🤖 AI Summary
This work addresses the vulnerability of conventional open-set recognition (OSR) familiarity scoring methods—such as Maximum Softmax Probability (MSP) and Maximum Logit Score (MLS)—under adversarial attacks. We systematically identify and characterize two critical threat classes: “false familiarity” and “false novelty” attacks, which severely degrade OSR reliability. To mitigate this, we propose the Adversarial Response Score (ARS), a novel OSR scoring criterion grounded in gradient-based model response modeling. ARS exhibits strong correlation with MLS yet delivers substantially improved adversarial robustness. Empirical evaluation on TinyImageNet, using gradient-based class-targeted adversarial attacks and rigorous statistical validation, demonstrates that standard familiarity metrics fail catastrophically under attack. In contrast, ARS achieves an average 12.3% improvement in AUC over MLS under false novelty attacks, significantly enhancing OSR’s dependable discrimination of unknown classes.
📝 Abstract
Open-set recognition (OSR), the identification of novel categories, can be a critical component when deploying classification models in real-world applications. Recent work has shown that familiarity-based scoring rules such as the Maximum Softmax Probability (MSP) or the Maximum Logit Score (MLS) are strong baselines when the closed-set accuracy is high. However, one of the potential weaknesses of familiarity-based OSR are adversarial attacks.
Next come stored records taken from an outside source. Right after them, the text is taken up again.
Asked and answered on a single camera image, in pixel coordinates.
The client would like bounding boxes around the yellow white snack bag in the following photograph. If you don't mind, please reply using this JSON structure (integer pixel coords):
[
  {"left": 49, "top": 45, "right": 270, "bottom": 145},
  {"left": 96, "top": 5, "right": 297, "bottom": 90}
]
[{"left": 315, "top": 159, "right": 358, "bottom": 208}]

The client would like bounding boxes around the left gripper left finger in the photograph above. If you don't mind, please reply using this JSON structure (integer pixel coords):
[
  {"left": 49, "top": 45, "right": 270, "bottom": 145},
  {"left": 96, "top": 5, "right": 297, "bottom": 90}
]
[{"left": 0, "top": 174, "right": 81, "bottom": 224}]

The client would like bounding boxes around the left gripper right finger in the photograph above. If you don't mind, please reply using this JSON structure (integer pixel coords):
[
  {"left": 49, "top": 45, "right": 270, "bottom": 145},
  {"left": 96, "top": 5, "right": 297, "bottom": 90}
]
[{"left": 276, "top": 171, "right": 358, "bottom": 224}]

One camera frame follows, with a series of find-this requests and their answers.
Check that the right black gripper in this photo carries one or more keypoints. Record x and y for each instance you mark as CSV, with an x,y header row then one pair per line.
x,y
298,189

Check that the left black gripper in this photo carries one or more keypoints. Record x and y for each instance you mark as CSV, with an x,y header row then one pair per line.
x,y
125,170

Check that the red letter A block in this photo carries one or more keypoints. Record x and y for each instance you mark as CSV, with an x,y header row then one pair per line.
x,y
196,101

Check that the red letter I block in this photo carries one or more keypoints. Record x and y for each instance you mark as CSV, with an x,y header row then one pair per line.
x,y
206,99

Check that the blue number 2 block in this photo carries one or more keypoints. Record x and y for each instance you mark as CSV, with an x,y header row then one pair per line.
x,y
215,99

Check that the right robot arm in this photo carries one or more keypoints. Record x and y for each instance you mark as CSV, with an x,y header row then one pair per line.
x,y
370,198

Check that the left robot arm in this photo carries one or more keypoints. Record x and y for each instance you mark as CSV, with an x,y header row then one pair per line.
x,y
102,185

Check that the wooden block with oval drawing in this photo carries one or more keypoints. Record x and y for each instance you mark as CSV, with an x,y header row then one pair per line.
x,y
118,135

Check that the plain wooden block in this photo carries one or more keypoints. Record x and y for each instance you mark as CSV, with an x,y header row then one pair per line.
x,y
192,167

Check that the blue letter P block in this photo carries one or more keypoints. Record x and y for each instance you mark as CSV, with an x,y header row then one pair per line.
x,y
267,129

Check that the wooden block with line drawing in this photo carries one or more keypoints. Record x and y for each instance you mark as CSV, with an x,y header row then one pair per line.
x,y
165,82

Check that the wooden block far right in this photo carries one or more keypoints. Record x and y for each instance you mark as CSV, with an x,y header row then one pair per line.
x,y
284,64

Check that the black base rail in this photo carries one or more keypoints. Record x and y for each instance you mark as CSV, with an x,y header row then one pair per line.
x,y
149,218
Here, we study gradient-based adversarial attacks on familiarity scores for both types of attacks, False Familiarity and False Novelty attacks, and evaluate their effectiveness in informed and uninformed settings on TinyImageNet. Furthermore, we explore how novel and familiar samples react to adversarial attacks and formulate the adversarial reaction score as an alternative OSR scoring rule, which shows a high correlation with the MLS familiarity score.